_Problem description_: Go through the material below, find each line with the word "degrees", and copy those lines.

BEGIN Supplied data

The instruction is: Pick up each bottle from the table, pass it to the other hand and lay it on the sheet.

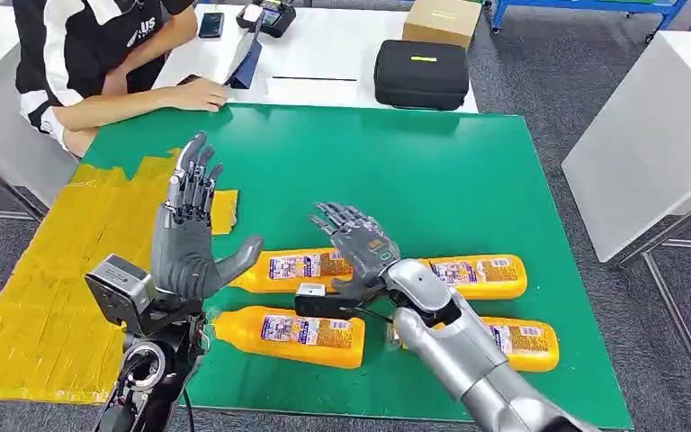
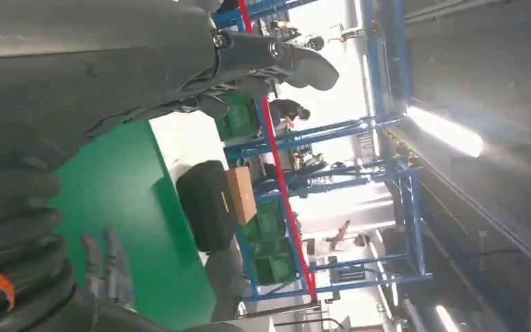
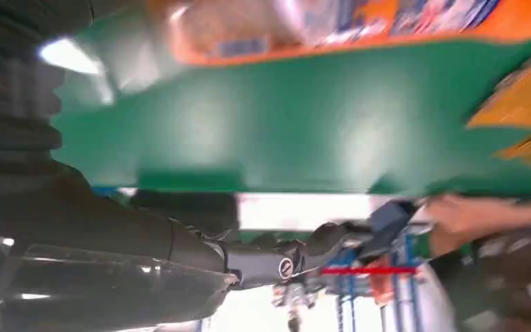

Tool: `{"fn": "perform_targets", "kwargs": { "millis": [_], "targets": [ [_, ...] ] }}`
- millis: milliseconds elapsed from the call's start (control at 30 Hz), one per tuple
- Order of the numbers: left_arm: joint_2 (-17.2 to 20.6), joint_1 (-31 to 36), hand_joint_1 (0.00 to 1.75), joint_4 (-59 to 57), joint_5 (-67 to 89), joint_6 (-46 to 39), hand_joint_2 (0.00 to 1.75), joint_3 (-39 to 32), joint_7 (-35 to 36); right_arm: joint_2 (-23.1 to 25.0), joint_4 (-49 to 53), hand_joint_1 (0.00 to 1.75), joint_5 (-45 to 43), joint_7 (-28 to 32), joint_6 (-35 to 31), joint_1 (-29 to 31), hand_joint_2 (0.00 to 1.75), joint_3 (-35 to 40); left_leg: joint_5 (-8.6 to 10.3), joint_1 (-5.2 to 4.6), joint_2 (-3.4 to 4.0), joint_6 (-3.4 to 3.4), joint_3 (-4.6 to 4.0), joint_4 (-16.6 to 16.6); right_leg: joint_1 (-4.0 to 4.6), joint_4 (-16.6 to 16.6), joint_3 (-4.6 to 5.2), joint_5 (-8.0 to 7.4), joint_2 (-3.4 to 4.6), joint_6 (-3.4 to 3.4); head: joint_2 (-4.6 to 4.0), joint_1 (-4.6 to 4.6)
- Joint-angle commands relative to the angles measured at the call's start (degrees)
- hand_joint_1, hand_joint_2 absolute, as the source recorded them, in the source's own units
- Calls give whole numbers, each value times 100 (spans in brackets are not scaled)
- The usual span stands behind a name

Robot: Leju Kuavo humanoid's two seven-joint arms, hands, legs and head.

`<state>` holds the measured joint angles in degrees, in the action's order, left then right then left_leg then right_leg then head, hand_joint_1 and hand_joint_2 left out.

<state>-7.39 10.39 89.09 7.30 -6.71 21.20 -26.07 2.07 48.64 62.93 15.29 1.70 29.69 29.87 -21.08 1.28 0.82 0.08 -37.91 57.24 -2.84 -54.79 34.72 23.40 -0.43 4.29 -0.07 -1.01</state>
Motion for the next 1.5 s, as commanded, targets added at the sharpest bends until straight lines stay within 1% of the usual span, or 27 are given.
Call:
{"fn": "perform_targets", "kwargs": {
  "millis": [33, 133, 167, 233, 267, 333, 367, 500, 533, 600, 633, 700, 833, 867, 933, 1033, 1100, 1133, 1167, 1200, 1233, 1267, 1300, 1333, 1433, 1467, 1500],
  "targets": [
    [27, 300, 0, -409, -110, -56, 175, -166, -39, 208, -1399, 0, -245, 356, 282, 625, 175, 616, -16, 2, -1, 4, 37, 2, 6, -1, -34, 13, 7, -36, 0, -2],
    [16, 320, 0, -387, -124, -80, 175, -216, -44, 261, -1669, 0, -345, 422, 372, 755, 175, 747, -4, 0, 0, 3, 13, -2, 2, 2, -13, 3, 4, -18, 0, -2],
    [13, 338, 0, -404, -130, -85, 175, -230, -42, 282, -1793, 0, -396, 429, 398, 817, 175, 792, -15, -1, 1, 5, 33, 3, 3, -4, -30, 13, 9, -33, 0, -2],
    [10, 367, 0, -450, -137, -88, 175, -241, -41, 314, -1971, 0, -419, 416, 419, 905, 175, 851, -4, -1, -1, 3, 12, -1, 1, 0, -12, 4, 2, -18, 0, -2],
    [9, 374, 0, -465, -143, -89, 175, -245, -41, 329, -2040, 0, -432, 415, 422, 935, 175, 869, -11, 0, -2, 3, 28, 1, 3, -2, -26, 10, 5, -31, 0, 0],
    [4, 393, 0, -505, -155, -87, 175, -246, -42, 347, -2144, 0, -501, 423, 433, 971, 175, 877, -4, -1, -3, 2, 15, 0, 2, -1, -13, 5, 1, -20, 0, -2],
    [-7, 427, 0, -575, -184, -75, 175, -244, -50, 352, -2286, 0, -595, 427, 456, 1006, 175, 901, -11, 0, -4, 4, 29, 3, 3, -5, -27, 11, 3, -32, 0, -2],
    [-27, 465, 0, -679, -202, -64, 175, -237, -58, 319, -2407, 0, -631, 371, 430, 995, 175, 925, -4, 0, -9, 4, 19, -2, 2, 2, -20, 6, -4, -21, 0, -2],
    [-27, 465, 0, -679, -202, -64, 175, -237, -58, 319, -2407, 0, -631, 371, 430, 995, 175, 925, -11, 1, -8, 5, 31, 1, 4, 0, -31, 12, -2, -32, 0, -2],
    [-27, 465, 0, -679, -202, -64, 175, -237, -58, 319, -2407, 0, -631, 371, 430, 995, 175, 925, -7, 0, -8, 5, 21, 1, 3, 0, -22, 8, -3, -25, 0, 0],
    [-33, 467, 0, -696, -207, -61, 175, -241, -62, 319, -2445, 0, -636, 339, 419, 1006, 175, 937, -16, -1, -8, 6, 36, 4, 3, -4, -35, 16, 0, -36, 0, -2],
    [-43, 482, 0, -750, -208, -57, 175, -253, -62, 318, -2555, 0, -649, 210, 431, 1023, 175, 967, -5, -3, -6, 4, 17, -1, 0, 0, -16, 6, -1, -21, 0, -2],
    [-47, 491, 0, -793, -211, -54, 175, -260, -63, 308, -2654, 0, -631, 140, 478, 1023, 175, 1004, -7, -1, -8, 4, 23, 1, 3, -1, -22, 9, -2, -26, 0, -2],
    [-47, 491, 0, -793, -211, -54, 175, -260, -63, 308, -2654, 0, -631, 140, 478, 1023, 175, 1004, -14, 0, -8, 6, 36, 4, 4, -4, -34, 15, 0, -36, 0, -2],
    [-47, 491, 0, -793, -211, -54, 175, -260, -63, 308, -2654, 0, -631, 140, 478, 1023, 175, 1004, -5, -1, -6, 4, 16, 1, 1, 0, -15, 6, -2, -20, 0, 0],
    [-62, 520, 0, -860, -217, -39, 175, -263, -70, 326, -2804, 0, -594, 5, 578, 1046, 175, 1059, -13, -1, -8, 6, 32, 4, 2, -4, -30, 13, -1, -32, 0, -2],
    [-69, 540, 0, -912, -224, -21, 175, -245, -80, 322, -2900, 0, -589, -60, 619, 1017, 175, 1071, -4, 0, -8, 5, 18, -1, 2, 1, -19, 6, -4, -21, 0, -2],
    [-74, 550, 0, -932, -225, -18, 175, -237, -81, 319, -2932, 0, -578, -79, 640, 1002, 175, 1084, -11, 0, -13, 6, 34, 2, 3, -1, -34, 14, -6, -33, 0, -2],
    [-72, 567, 0, -950, -231, -4, 175, -217, -97, 313, -2984, 2, -519, -112, 715, 988, 175, 1154, -7, 1, -14, 4, 27, 0, 4, 1, -28, 10, -8, -26, 0, -2],
    [-75, 584, 0, -968, -232, -2, 175, -203, -97, 309, -3006, 23, -479, -133, 720, 964, 175, 1198, -3, 0, -13, 4, 19, -2, 2, 3, -21, 6, -9, -19, 0, 0],
    [-76, 594, 0, -974, -235, -1, 175, -193, -102, 309, -3030, 65, -454, -150, 698, 944, 175, 1225, -11, 0, -17, 5, 37, 2, 4, -1, -38, 15, -10, -33, 0, 0],
    [-71, 608, 0, -983, -244, 0, 175, -181, -107, 317, -3065, 115, -402, -180, 676, 929, 175, 1283, -10, 2, -15, 5, 33, 1, 5, 1, -34, 12, -8, -30, 0, -2],
    [-68, 615, 0, -990, -252, 0, 175, -177, -112, 325, -3079, 148, -375, -200, 641, 909, 175, 1311, -2, 1, -13, 3, 20, -2, 4, 4, -21, 6, -9, -19, 0, 0],
    [-66, 612, 0, -998, -257, 0, 175, -178, -114, 333, -3082, 164, -363, -208, 622, 887, 175, 1324, -11, 3, -17, 5, 39, 1, 7, 2, -40, 14, -10, -34, 0, -2],
    [-44, 586, 0, -1003, -303, 10, 175, -160, -170, 339, -3103, 175, -219, -345, 369, 828, 175, 1463, -10, 3, -20, 5, 49, -3, 6, 5, -47, 14, -13, -34, 0, -4],
    [-36, 581, 0, -997, -306, 9, 175, -156, -179, 342, -3108, 175, -194, -383, 325, 817, 175, 1481, -6, 2, -17, 5, 39, -2, 5, 5, -38, 10, -11, -26, 0, 2],
    [-19, 571, 0, -974, -315, 3, 175, -147, -205, 347, -3114, 175, -128, -459, 227, 804, 175, 1527, -11, 2, -16, 6, 51, -2, 5, 5, -49, 14, -9, -35, 0, -4]
  ]
}}
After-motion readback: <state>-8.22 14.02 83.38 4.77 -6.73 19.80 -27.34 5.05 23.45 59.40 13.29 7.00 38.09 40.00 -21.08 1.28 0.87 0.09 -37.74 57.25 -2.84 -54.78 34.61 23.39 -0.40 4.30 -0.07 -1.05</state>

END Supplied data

_Response to the task_:
- Joint-angle commands relative to the angles measured at the call's start (degrees)
`<state>` holds the measured joint angles in degrees, in the action's order, left then right then left_leg then right_leg then head, hand_joint_1 and hand_joint_2 left out.

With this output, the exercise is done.